Announcement: Books and Borrowing Creative Writing Competition: Second Prize!

We are delighted to congratulate Jenny Mitchell, whose short story ‘Byron Jumps Slave Trader in Stromness’ was awarded the second prize in our Books and Borrowing Creative Writing competition. Jenny was inspired by the records of the Orkney Library, held in the Orkney Library & Archive in Kirkwall.

Jenny Mitchell

Jenny is in her late sixties. At the beginning of 2022 she started writing short stories. She lived and worked in Orkney for several years around the turn of the millennium and when she saw the competition prompts, she was very excited by the challenge of creating an historical character in this setting. She has had one other story published on-line on the Assynt Field Club website.

 Our judge, Daisy Hay, commented of Jenny’s story that:

This vividly evokes both the geography of Stromness and the interior of its library. I loved the idea of different worlds meeting in the library, and the way the writer evokes the sense of different time periods, brought together on the page by books and readers. The story captures beautifully a sense of the things that change, and the things that stay the same, and I really appreciated its points of contrast and connection with both archival objects and the physical and mental space of the library.

We are happy to present it to our readers below.

Byron Jumps Slave Trader in Stromness

In a household where thought was a closely-guarded secret – the Baptists being very prescriptive – a book might be as close as you could get to an idea. In her first book, there had been no words. It was a folio constructed of brown paper pages, pasted with pictures from The Australian Women’s Weekly. Her grandmother had bound it along the spine with strong string, and then covered the outside in a durable textured paper. One memorable picture showed a sandy-haired boy, up to his armpits in a forty-four-gallon drum, with water being poured over his head. Red dirt extending flatly, for as far as the eye could see. Now there was an idea. A dog was resting on spread paws at the foot of the drum. She knows now that it could only have been Central Australia.

Mrs Omond has been in for her Edinburgh Review. It will give her something to keep her mind occupied. She’s had a very challenging time of it these past few years. Not that she hasn’t done a sterling job. Her two lads are a tribute. And bright? I mind ten year ago, in this room, Young Robert, asking me if I knew how cold it would be on the top of Ben Nevis, at the height of a blizzard in the middle of winter? The very idea of it! They say he is going up to study medicine at the university in Edinburgh.
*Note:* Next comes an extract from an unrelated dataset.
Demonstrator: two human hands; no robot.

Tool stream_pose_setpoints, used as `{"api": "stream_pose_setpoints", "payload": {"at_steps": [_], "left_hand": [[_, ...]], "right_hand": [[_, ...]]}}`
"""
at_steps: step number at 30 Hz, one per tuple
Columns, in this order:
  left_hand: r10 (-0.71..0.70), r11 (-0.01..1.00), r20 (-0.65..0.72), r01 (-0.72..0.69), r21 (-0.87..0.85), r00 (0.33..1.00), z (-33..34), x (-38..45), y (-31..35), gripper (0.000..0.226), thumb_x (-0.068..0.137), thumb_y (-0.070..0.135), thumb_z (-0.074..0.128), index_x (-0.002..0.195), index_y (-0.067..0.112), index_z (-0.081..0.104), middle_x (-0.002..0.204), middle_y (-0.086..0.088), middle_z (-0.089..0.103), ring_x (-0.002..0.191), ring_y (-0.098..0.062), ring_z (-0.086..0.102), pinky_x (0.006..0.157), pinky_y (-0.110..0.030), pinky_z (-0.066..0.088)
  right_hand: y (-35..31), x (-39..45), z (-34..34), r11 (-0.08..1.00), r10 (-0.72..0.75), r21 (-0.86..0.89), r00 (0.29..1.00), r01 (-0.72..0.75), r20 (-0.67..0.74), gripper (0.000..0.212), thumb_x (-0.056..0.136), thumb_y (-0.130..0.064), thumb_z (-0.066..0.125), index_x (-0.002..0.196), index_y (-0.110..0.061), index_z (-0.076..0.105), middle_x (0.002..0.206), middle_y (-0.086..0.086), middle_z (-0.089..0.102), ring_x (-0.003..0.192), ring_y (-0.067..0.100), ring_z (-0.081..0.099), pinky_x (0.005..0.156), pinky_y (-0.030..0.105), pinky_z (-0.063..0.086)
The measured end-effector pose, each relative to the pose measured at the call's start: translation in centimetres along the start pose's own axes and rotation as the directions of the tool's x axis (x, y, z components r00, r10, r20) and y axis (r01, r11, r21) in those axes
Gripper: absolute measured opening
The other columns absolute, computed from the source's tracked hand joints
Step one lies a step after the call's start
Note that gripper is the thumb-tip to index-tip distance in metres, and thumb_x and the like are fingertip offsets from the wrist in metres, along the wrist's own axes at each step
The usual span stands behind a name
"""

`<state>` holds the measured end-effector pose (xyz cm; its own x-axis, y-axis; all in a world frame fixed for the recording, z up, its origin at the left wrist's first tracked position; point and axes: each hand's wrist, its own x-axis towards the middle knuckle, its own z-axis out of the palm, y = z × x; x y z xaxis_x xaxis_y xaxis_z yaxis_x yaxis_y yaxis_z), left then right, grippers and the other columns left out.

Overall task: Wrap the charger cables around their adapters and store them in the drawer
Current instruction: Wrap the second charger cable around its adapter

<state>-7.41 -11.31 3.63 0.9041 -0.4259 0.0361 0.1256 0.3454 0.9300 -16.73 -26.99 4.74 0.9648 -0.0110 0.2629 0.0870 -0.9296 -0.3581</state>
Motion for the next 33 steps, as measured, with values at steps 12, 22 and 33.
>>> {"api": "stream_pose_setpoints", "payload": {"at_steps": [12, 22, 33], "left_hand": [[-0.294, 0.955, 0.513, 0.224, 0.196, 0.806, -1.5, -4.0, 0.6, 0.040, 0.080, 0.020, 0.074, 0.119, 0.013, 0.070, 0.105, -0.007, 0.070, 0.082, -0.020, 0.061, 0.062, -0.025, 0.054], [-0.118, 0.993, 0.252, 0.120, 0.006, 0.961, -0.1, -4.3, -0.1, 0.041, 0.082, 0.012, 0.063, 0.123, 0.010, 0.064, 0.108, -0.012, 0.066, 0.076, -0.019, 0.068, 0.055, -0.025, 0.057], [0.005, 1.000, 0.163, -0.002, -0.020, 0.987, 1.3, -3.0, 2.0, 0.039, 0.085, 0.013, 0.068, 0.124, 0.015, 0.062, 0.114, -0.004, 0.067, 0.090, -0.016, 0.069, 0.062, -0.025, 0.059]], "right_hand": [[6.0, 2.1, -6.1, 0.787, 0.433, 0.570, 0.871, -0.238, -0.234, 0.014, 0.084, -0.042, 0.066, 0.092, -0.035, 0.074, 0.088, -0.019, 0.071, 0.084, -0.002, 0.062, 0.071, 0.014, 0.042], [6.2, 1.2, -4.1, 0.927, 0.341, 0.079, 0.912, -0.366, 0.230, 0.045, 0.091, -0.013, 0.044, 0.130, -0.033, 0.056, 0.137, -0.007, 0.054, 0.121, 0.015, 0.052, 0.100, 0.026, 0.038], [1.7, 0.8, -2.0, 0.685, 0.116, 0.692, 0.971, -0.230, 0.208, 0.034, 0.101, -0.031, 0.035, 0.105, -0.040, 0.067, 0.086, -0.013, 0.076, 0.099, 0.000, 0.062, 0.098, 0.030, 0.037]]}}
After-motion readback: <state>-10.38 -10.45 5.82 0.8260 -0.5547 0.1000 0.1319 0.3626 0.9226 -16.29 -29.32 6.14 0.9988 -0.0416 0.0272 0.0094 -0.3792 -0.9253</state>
The walk along Dundas Street in Stromness necessitated several contemplative pauses, a kind of secular ‘stations of the cross’. She’d learned about these, for the first time, at The Italian Chapel. At stop number one she looked down towards distinctively undercut protruding walls, which faced each other and almost touched, just above head height, from opposite sides of a narrow lane. Through the gap in the honey-brown stonework, you might see blue water and the rise of The Holms. Further along, she would pause at an uninhabited dry-stone cottage on the upside of the street, with an oddly angled lichen encrusted roof. In its yard there was a wizening tree and dry, wasted ground. It was a rare free-standing building. She wondered what it had been. But she had passed the water-tower in her grandmother’s rural inland town in Victoria for years, without ever learning what that was. Sometimes that is the way of it.

The light was golden that February morning in St Magnus. Though it’s true, I’ve often seen it like that. What was it – his own grief? Some days I feel the rawness as on the day they handed me the tidings from Liverpool. Mostly, it’s one leaden footstep after another. Lucy is always near, her small hand clutching mine. The two of them together now. In the kirkyard. They said the cathedral was full. I could feel a heavy weight of silence around me, my arms encircling my boys.

On a wet day, water ricocheting off the dense flagstones would drench your calves. Who would have thought that you would need over-trousers to walk to the library? And here it was. In a site of pre-eminence at the junction of three significant by-ways. Coming along Dundas Street you approached the nicely proportioned, two-story building from below, the arched eaves of the upper windows giving its face an appraising air. The step up to the entrance, embedded in the rising slope of Hellihole Road, was almost a natural feature. Inside, the embrace of dark wood, and books would envelope you, the high windows picking out dust motes in their coloured lead light rays. The librarian was a good friend of her neighbour at Milldam. Sheltering from the weather of a Saturday, before heading down Alfred Street to the South End, she would fossick amongst early editions donated by private benefactors. She immediately saw that the library service had a keen eye for contemporary literature. Cutting her teeth on Galloway, Atkinson, Rendall, Azzopardi and MacCaig.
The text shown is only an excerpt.